Before heading out on Saturday morning, we stopped to see the Triumphal Arch in Orange. This was also built by the Romans during the period of Caesar Augustus!


Arc de Triomphe d'Orange


David had to comment that the French medieval castle in Les Baux was crumbling while the Roman theater and arch that were built 12 centuries earlier are still going strong. I think that's his dad's Italian pride coming out. 

If you read my last post, you know that I've been on a quest to see the lavender fields of Provence. We tried last week in Valensole but we were too late. I scoured the internet and found a town called Sault that has a higher altitude, and therefore has lavender that blooms later in the season.


Sault, France

It was a beautiful hour-long drive in the mountains, and we were rewarded at the end. I finally got to see my lavender. There were swarms of bees but I still managed to get some pictures. And it smelled great! 

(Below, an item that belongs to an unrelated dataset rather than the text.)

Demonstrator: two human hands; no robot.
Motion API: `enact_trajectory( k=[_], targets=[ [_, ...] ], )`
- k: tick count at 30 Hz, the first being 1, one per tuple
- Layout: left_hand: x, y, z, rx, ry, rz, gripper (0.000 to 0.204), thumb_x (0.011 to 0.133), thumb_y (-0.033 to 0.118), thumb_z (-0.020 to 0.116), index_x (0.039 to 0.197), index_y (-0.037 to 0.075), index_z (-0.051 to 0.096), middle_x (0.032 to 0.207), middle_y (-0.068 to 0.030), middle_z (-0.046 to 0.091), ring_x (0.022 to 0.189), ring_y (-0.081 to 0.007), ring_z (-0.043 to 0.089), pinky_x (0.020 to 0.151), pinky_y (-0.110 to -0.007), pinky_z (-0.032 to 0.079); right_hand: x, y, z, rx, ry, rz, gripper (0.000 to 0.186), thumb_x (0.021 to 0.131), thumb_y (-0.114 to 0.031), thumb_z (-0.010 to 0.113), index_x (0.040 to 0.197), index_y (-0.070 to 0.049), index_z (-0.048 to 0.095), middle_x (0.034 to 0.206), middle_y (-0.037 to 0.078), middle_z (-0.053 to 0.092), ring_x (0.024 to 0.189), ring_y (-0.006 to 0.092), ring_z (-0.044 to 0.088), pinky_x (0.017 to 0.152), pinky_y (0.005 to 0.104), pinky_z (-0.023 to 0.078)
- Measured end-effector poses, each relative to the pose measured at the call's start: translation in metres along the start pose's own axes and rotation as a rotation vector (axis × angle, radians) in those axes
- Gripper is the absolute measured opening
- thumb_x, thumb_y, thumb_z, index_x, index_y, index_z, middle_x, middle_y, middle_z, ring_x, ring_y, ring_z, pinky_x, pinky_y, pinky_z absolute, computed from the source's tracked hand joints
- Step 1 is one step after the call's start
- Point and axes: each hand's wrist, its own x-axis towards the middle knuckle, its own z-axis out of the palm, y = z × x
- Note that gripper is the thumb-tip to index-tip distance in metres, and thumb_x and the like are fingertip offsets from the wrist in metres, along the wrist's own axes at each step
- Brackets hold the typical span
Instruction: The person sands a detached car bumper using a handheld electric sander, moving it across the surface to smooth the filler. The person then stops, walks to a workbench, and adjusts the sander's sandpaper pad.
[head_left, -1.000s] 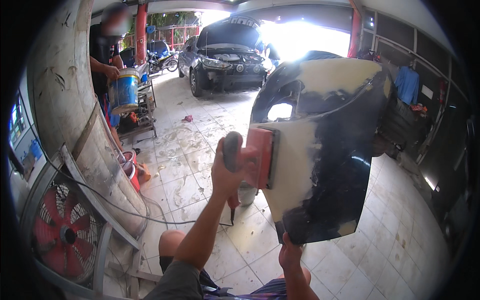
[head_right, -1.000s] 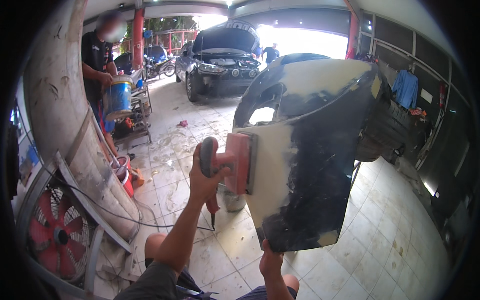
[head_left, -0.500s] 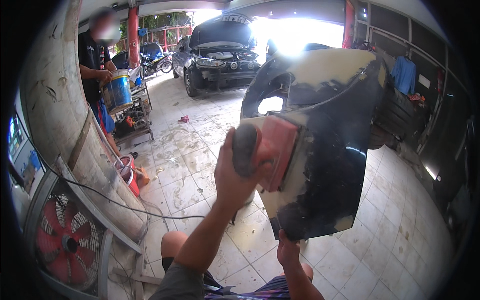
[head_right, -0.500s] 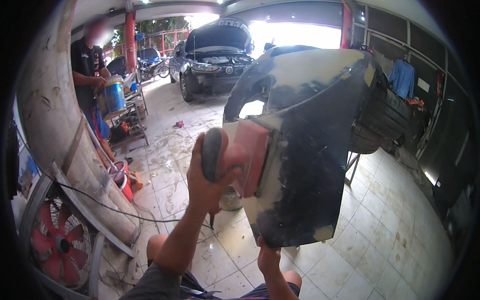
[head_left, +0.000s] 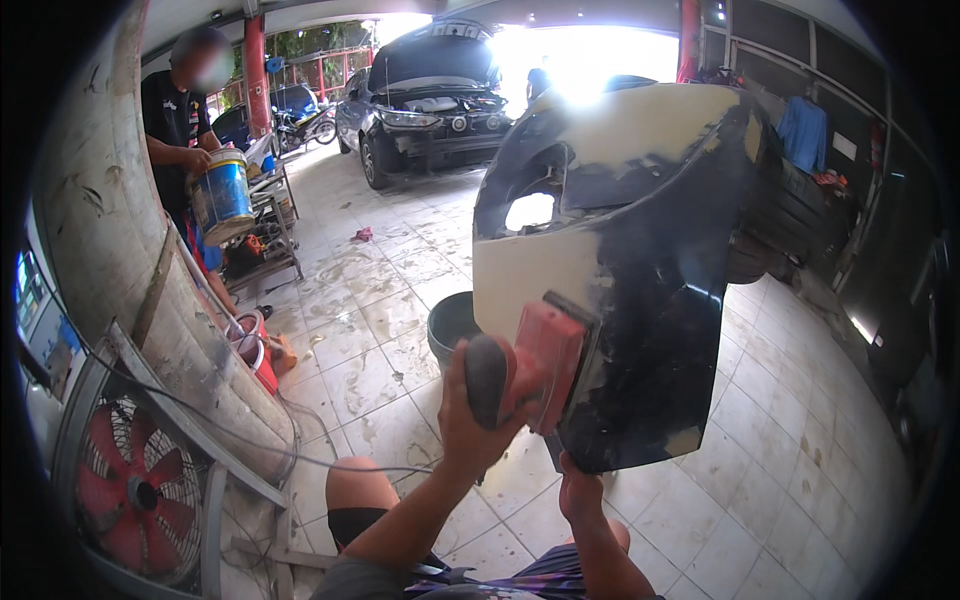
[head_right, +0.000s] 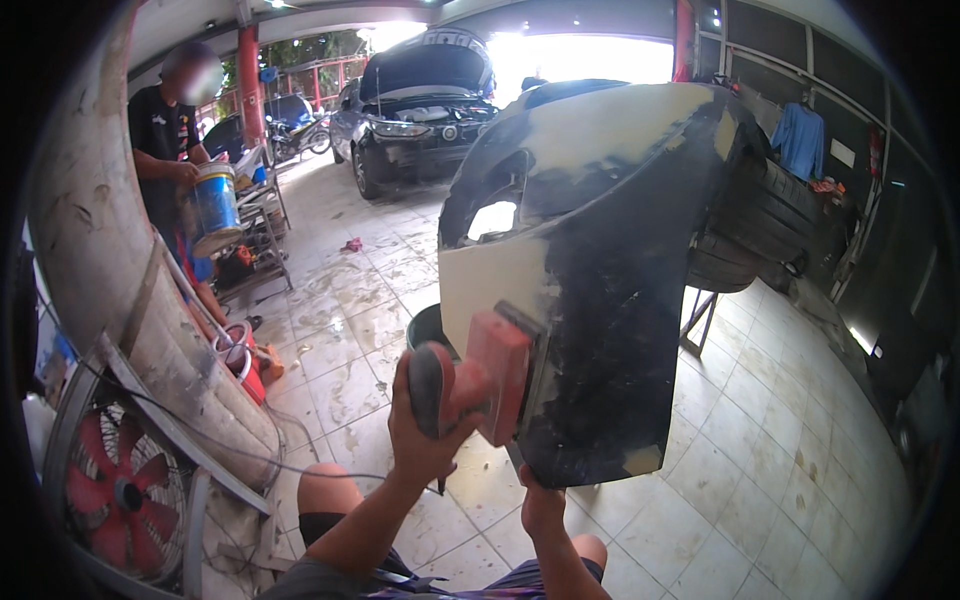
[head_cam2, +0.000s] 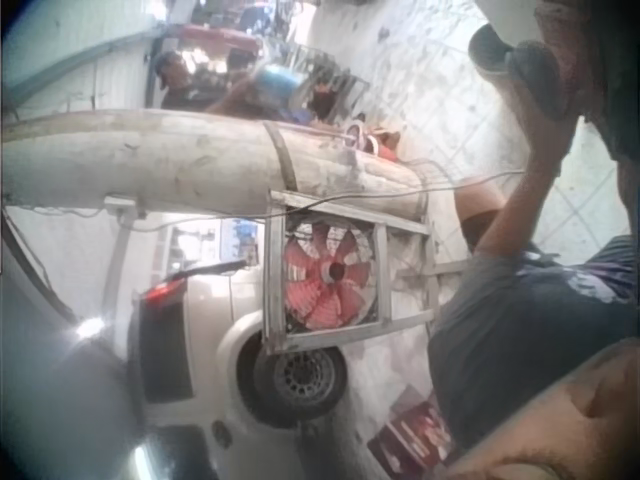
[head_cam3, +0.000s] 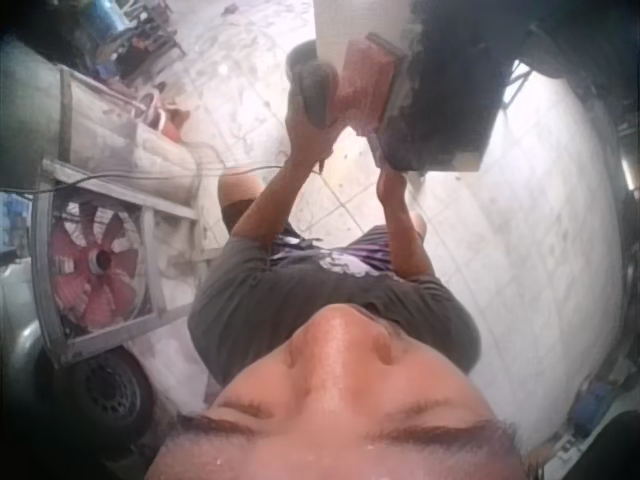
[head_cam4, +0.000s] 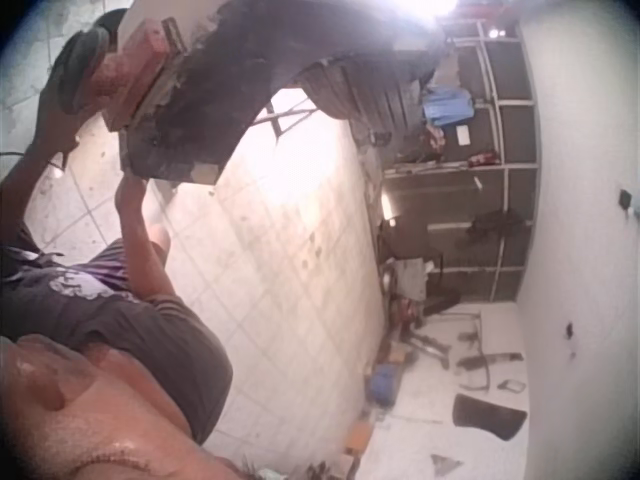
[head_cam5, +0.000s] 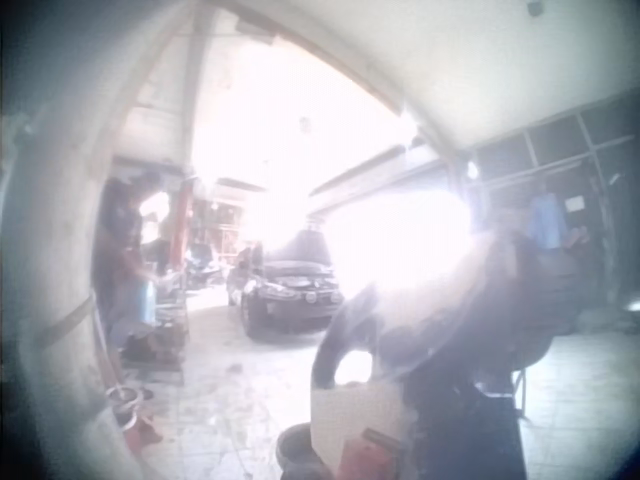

La Ferme aux Lavandes in Sault, France

Dancing in the Sault lavender fields


Sault, France

As were were driving, I was convinced at first this was snow on top of the mountain! As we got closer I was proved wrong- it's just dirt.

Mount Ventoux en été

Our next stop was the Abbaye de Sénanque, about an hour south. It is a 12-century abbey surrounded by lavender. It wasn't nearly as in bloom or purple as Sault, but it was still a beautiful setting.


Abbaye de Sénanque in August

Abbaye de Sénanque


Before making our way home we drove through a town called Gordes. If we'd had better weather we probably would have walked around, but it was still nice to get a feel for it and stop for a picture.


View of Gordes

Despite the heat, we both loved our weekend- me for the sightseeing, and David for his concert.